Exception To The Rule

Meteor Blades at dKos wrote a piece today arguing that if Obama wins, he should not name Chuck Hagel Secretary of State Defense (oops!). (I agree.) In the course of his argument, he cites Ilan Goldenberg’s argument that Obama should not name any Republican to that position:

“Appointing a Republican Secretary of Defense would reinforce the “weak on security” stereotypes that have plagued Democrats for a generation. (…) This is not a strictly political problem; it has a profound effect on policy. When one party has the monopoly on security, bad decisions tend to get made. From the Iraq War vote, to the Patriot Act, to FISA, to military tribunals, Republicans are too often able to bully Democrats into bad national security votes. With greater confidence and higher approval ratings on security comes a greater willingness to stand up and fight back on these bad ideas. (…)

Appointing a Republican as Secretary of Defense could send a message that Democrats are still too uncomfortable with the military to take on the responsibility of defending our country by themselves.”

In general, I agree with this argument. I think that the fact that people trust Republicans more on national security is deeply damaging to our country, and I do not want to perpetuate it. If Obama appoints almost any Republican, I will protest. However, a post by Spencer Ackerman persuaded me that there is one big exception to this, and when I read Meteor Blades’ piece, I suddenly realized that I inexplicably forgot to blog it. Here it is:

“Keeping Bob Gates as defense secretary has its merits. (…) Here’s the reasoning, and all of it is political. Getting out of Iraq requires buy-in from an officer corps that could be fairly described as schizophrenic: it wants out of Iraq at some point, but is acutely sensitive to any perceived slight, particularly from an incoming Democratic administration. False moves from an Obama White House will result in politically damaging leaks. Do not underestimate how powerful a narrative the following line could be: Obama is like Bush — he wants to hew to an ideological agenda against the best advice of the professional military. All it takes is a few well-timed leaks to establish that narrative. The damage to an Obama administration that already has to deal with a global financial crisis would be massive.

All of that militates for appointing someone to the Pentagon whom the building trusts. And right now, just as Gates benefited from not being Donald Rumsfeld, Gates’ successor will suffer for not being Gates. I can think of one person who would be both a substantively brilliant pick and would be instantly esteemed by the Pentagon: Jim Webb. But Webb shows every sign of wanting to stay in the Senate. Failing Webb, my choice for Obama’s secretary of defense would be Tony Zinni, but legally, he has to wait 10 years since his 2000 retirement from the Marine Corps before assuming the office. Given all that, retaining Gates for a limited time makes a lot of sense.

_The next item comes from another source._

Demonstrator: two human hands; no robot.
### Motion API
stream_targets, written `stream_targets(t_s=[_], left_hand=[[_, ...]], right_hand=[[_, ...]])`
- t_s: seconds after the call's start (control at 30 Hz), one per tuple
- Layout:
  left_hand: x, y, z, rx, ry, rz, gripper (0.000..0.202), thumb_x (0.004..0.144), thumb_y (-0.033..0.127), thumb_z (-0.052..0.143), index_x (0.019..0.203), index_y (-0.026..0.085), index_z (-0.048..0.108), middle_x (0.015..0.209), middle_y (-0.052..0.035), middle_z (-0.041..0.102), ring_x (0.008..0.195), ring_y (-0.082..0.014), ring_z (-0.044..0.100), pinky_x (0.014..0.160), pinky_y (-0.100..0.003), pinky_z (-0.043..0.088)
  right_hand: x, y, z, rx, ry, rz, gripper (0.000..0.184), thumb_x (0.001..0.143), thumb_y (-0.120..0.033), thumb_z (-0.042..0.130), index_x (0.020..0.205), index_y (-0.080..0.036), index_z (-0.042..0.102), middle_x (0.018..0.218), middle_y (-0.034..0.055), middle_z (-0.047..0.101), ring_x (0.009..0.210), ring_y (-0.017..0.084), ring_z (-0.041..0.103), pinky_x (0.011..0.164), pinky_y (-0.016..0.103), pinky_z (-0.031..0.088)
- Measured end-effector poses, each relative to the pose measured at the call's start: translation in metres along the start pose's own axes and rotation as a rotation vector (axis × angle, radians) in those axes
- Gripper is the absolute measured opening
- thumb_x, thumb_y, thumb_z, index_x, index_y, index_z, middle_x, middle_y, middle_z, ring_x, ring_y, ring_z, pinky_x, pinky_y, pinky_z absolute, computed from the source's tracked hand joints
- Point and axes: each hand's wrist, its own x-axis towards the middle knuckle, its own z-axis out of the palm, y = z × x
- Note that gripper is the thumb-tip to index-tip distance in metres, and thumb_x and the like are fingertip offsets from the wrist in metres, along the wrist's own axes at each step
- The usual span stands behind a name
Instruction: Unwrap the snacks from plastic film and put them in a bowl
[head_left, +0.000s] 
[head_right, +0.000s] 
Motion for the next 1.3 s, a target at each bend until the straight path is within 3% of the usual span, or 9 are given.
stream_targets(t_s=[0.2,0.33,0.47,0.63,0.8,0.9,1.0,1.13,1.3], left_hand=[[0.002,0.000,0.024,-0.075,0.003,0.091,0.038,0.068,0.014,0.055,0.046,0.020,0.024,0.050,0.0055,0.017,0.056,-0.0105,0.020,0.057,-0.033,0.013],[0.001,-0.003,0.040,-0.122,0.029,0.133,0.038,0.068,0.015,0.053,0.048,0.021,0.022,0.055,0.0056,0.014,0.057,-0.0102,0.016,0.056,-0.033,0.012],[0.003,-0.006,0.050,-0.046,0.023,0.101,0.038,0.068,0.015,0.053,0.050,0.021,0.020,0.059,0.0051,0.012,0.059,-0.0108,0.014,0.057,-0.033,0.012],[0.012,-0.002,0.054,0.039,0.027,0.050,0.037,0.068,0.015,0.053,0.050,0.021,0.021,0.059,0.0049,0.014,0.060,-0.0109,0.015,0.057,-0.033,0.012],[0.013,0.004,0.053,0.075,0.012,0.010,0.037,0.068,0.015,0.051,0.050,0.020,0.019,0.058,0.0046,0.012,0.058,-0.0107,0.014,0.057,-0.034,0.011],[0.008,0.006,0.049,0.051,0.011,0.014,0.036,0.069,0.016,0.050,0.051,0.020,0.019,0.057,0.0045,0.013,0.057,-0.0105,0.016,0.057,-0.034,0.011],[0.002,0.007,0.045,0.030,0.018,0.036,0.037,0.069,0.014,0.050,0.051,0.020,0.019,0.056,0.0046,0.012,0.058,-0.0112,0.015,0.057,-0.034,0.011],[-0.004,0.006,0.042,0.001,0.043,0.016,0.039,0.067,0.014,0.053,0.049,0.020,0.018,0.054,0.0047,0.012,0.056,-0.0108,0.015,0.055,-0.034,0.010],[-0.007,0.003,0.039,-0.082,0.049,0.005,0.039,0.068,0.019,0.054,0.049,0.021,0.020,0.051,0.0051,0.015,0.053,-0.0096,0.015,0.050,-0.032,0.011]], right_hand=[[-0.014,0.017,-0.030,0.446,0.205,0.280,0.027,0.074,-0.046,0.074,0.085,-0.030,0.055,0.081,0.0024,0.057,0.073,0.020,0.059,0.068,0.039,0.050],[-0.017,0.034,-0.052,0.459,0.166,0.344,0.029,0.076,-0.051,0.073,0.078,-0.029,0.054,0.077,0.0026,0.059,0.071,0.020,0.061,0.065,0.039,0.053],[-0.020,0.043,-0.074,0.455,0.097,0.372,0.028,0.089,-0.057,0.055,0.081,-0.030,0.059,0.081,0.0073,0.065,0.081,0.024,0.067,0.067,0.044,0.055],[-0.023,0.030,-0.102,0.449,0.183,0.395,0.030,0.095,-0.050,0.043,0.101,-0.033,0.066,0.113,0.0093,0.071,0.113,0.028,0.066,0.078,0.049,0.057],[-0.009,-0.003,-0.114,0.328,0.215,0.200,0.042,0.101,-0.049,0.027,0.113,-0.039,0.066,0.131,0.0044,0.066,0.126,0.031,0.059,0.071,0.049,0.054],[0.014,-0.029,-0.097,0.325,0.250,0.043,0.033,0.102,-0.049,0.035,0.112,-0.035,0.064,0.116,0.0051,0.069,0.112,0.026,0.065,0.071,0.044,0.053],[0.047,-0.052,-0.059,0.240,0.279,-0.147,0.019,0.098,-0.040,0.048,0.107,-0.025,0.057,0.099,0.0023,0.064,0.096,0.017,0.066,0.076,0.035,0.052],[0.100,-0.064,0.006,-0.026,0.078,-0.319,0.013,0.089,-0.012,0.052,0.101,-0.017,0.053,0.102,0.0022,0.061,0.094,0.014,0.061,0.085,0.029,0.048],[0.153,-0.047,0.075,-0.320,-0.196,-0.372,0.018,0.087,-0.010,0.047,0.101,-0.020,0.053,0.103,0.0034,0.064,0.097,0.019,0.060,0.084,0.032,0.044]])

For one thing, the gesture shown to the generals and admirals would be instantly understood and very likely reciprocated. Second, Gates is the sort of public servant who would understand that his duty as secretary is to manage withdrawal, not fight it. Third, bringing a Republican on board with withdrawal is both substantively good for implementing the political consensus that the public tells us already exists; and would make it more complicated for the ultras in the GOP to establish the stab-in-the-back narrative that they’ll launch no matter what. And finally, whatever hits the Democratic brand would take by keeping a Republican on board temporarily would be wiped out by the esteem that the Broders of the world would suddenly find for Obama, as well as by the inevitable replacement of Gates by a Democrat.”

I find this reasoning completely convincing, especially if Obama and Gates reach an understanding (public or private) that it will be temporary (i.e., for roughly the length of time needed to get out of Iraq.) If Obama wins, it will be really, really important to have the military on board. If appointing Gates for a couple of years could do that (and here I’m relying on Spencer’s take), I think it would be worth it. And Gates is quite good, as far as I can tell. If he leaves after a couple of years, Obama can appoint a Democrat then.